ABSTRACT

This article compares seven bi-dimensional and seven three-dimensional failure criteria, with the objective of determining the theoretical critical peak failure stress envelope that the laboratory results obtained from a slight anisotropic Feldspar-Quartz-Mica Gneiss represent the most. The Gneiss has a perfect brittle linear elastic behavior. In order to define the failure envelopes, sixteen indirect traction tests, five uniaxial compressive strength and six axisymmetric triaxial compression tests were performed. For the last two test types, a high stiffness servo controlled compression machine was used. Also, the method used for the axisymmetric triaxial compression test was the multiple failure state tests, which permitted to obtain more points at the peak state for each tested sample. For the studied Gneiss, it is concluded that the Non Linear Mohr-Coulomb bi-dimensional and the Non Linear Drucker-Prager three-dimensional theoretical envelopes accommodate better to the laboratory data results obtained for the peak state. The Gneiss belongs to the hoisting rock mass of the Porce III Hydroelectric Powerhouse Chamber, located in Colombia- South America.

1 INTRODUCTION

It is important to determine rock material critical stress envelopes in order to establish the progressive degradation of rock material thresholds, especially in brittle rocks. Knowing the peak strength envelope is important because the failure of a material is often said to occur at the peak strength or to initiated at that state (Jaeger & Cook, 1979) and also because it represents the stress state where a yield process begins, so it can be used as yield function in an associated flow law. Even though studies are concluding that the peak strength, even the uniaxial compressive strength with zero lateral pressure, may not be the characteristic for the rock material, as it is common thought (Martin, 1993).

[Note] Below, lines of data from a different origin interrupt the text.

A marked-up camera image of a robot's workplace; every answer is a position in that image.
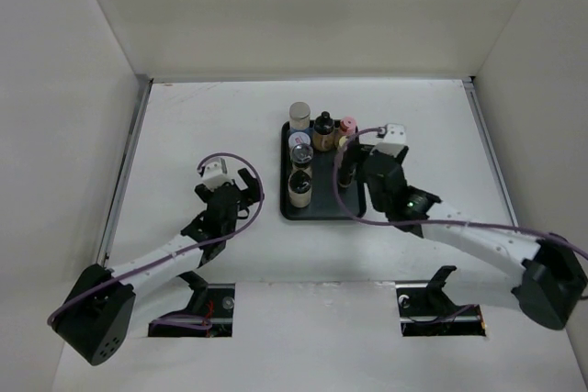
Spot dark brown spice bottle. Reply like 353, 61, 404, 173
337, 144, 360, 188

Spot yellow lid bottle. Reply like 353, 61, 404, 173
337, 136, 347, 151

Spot pink lid glass jar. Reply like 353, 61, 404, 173
337, 117, 357, 137

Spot black knob lid spice jar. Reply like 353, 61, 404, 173
312, 111, 335, 151

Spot black lid white powder jar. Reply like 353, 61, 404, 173
288, 170, 312, 208

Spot black top grinder bottle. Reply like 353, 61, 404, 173
290, 143, 314, 171

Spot tall jar white beads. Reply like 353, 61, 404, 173
288, 101, 311, 133

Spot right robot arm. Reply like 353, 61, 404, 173
332, 128, 587, 330

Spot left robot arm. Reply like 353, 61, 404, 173
47, 166, 264, 366

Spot black rectangular tray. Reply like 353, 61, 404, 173
279, 121, 367, 221

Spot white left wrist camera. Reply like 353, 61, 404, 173
200, 157, 233, 192

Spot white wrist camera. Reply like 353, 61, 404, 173
373, 123, 407, 157
200, 157, 233, 192

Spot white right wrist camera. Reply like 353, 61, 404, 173
373, 123, 407, 157

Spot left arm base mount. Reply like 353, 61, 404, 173
147, 271, 236, 338

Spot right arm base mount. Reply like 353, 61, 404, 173
395, 265, 486, 337

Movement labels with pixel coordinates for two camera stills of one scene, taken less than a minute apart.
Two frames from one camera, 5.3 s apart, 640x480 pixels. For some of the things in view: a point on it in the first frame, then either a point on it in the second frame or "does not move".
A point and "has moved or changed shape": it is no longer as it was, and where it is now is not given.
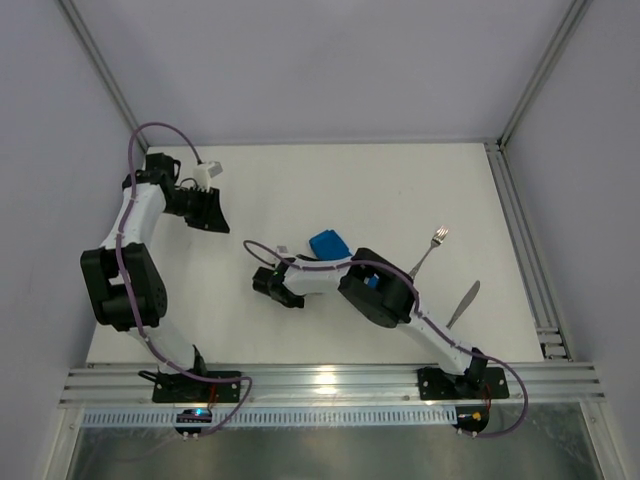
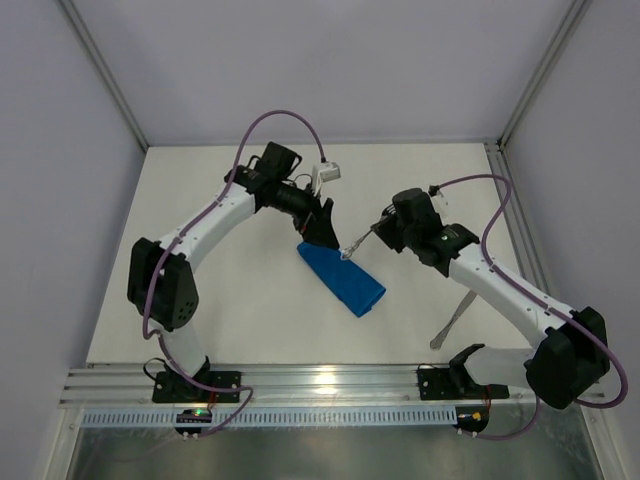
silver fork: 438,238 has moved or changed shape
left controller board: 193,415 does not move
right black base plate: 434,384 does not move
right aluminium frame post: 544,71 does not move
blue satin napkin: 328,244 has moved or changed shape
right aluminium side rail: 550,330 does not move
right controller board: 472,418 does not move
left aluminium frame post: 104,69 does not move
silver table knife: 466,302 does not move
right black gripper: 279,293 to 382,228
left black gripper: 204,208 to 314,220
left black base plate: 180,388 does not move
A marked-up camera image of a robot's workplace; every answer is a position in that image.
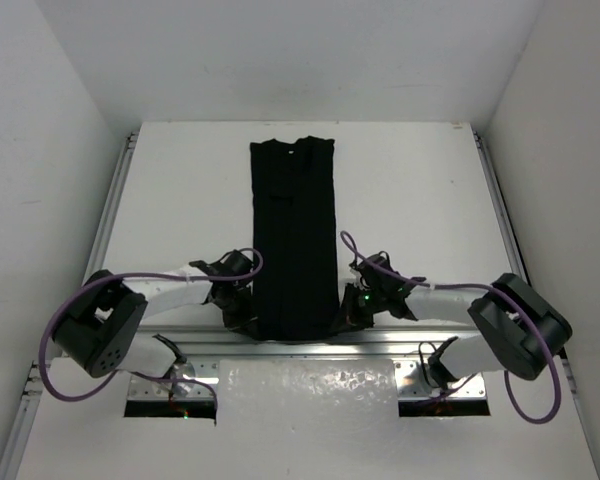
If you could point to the aluminium right side rail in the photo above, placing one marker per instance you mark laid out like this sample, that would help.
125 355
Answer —
511 244

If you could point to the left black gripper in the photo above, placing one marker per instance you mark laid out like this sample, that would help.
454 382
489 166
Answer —
235 307

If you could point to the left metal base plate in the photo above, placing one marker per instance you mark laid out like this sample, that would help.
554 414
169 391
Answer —
195 380

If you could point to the aluminium rail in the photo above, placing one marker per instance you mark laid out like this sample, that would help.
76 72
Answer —
33 387
511 244
385 342

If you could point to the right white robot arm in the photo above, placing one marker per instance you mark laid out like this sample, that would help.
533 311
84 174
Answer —
511 318

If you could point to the white front cover panel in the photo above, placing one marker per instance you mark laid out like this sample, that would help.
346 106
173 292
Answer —
302 420

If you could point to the black t shirt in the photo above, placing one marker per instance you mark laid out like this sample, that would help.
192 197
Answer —
294 228

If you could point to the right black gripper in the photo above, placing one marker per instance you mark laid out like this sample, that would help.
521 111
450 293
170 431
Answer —
350 319

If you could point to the metal base plate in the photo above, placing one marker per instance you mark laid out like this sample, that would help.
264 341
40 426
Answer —
195 380
414 385

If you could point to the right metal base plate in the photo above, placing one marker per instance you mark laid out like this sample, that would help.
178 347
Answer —
414 385

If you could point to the aluminium left side rail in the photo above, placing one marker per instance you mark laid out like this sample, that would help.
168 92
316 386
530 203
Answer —
33 387

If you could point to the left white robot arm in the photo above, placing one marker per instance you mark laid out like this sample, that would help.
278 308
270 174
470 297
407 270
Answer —
98 327

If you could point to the aluminium front rail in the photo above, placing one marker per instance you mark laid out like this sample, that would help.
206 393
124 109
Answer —
385 342

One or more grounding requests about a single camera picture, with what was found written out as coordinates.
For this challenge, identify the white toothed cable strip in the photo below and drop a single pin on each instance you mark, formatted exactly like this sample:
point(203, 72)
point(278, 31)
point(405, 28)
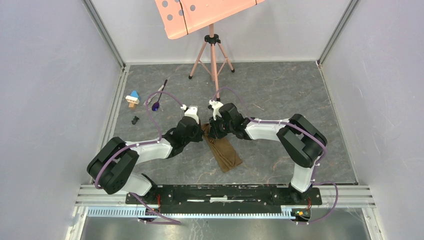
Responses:
point(142, 212)

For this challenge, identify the small black clip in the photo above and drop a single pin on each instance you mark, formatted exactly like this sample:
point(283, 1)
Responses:
point(134, 120)

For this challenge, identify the clear plastic fork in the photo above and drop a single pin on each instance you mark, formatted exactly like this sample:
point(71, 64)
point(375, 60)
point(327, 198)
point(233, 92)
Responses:
point(149, 99)

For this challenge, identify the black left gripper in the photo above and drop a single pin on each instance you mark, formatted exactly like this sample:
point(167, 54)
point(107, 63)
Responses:
point(199, 133)

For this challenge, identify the pink music stand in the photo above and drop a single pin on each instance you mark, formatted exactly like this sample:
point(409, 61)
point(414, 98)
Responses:
point(183, 17)

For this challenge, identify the purple plastic spoon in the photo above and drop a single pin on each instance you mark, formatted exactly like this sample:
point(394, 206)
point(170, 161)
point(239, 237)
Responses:
point(156, 105)

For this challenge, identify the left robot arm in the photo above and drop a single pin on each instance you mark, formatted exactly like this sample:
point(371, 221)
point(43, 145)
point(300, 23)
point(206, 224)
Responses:
point(112, 168)

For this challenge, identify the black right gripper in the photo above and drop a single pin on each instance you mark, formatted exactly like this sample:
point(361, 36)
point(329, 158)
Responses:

But in the common practice of rock mechanics, due to the absence, in most cases, of specialized laboratory equipments to determine all the critical states, the peak value are still used as a "characteristic" value and as a failure indicator of rocks.

Under this context, peak failure can be present if a specimen of rock material is loaded under a stress state in which the rock can not sustain it anymore. This stress state is often called limit stress tensor or strength tensor. The strength tensor may be expressed in relation with the three principal stresses (σ1, σ2 and σ3) and strength material parameters (pi), which defines a function called also the criterion of failure (Eq. 1) and a locus in the principal stress space.

  • (Equation in full paper)

Its form may be suggested according to different authors' rules, being mostly empirical rules that should be consistent with experimental data, which for practical use, have a simple mathematical form.

In this article, seven bi-dimensional and seven three-dimensional failure criteria were compared, with the objective of determining the theoretical critical peak failure stress envelope that the laboratory results obtained from a slight anisotropic Feldspar-Quartz-Mica Gneiss represent the most, coming from the hoisting rock mass of the Porce III Hydroelectric Powerhouse Chamber, in Colombia- South America.